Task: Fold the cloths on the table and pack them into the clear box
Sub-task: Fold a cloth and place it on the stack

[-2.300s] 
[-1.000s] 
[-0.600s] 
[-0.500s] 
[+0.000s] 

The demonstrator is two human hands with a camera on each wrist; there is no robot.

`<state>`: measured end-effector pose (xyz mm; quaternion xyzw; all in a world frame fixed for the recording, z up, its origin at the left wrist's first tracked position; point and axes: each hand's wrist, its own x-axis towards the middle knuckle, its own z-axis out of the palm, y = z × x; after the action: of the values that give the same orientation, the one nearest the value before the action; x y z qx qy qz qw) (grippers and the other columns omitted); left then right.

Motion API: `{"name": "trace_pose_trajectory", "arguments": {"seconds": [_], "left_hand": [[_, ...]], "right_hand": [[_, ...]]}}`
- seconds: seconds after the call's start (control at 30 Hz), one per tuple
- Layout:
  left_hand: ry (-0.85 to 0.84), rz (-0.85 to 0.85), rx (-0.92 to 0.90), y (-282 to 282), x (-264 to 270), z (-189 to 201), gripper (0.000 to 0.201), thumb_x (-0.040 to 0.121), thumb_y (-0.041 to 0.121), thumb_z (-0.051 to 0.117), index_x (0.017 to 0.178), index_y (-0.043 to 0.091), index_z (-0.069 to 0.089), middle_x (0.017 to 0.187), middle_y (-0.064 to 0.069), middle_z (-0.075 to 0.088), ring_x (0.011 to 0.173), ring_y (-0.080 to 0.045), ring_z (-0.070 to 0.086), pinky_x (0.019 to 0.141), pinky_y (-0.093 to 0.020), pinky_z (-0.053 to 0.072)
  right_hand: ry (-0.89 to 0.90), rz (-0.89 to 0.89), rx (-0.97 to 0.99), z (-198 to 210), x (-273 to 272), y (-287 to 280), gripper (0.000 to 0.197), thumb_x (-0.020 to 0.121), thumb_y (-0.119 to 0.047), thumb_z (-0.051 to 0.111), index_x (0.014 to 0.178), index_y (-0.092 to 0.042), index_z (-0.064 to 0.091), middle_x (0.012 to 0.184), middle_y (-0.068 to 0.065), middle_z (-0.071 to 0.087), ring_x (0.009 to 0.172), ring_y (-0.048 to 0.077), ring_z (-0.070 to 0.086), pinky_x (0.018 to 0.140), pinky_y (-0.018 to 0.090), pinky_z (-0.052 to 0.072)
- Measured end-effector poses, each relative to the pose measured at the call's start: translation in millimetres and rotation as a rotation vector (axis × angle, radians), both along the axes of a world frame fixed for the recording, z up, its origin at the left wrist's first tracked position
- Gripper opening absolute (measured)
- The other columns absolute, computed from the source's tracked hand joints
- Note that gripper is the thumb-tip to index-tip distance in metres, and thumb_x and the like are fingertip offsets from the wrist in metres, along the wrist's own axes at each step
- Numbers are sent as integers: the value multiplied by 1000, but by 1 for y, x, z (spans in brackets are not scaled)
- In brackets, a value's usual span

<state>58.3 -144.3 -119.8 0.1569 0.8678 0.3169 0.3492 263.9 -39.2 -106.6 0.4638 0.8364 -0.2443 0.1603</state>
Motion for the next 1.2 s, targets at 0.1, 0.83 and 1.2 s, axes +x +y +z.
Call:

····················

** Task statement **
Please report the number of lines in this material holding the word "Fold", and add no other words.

** Response to this exercise **
2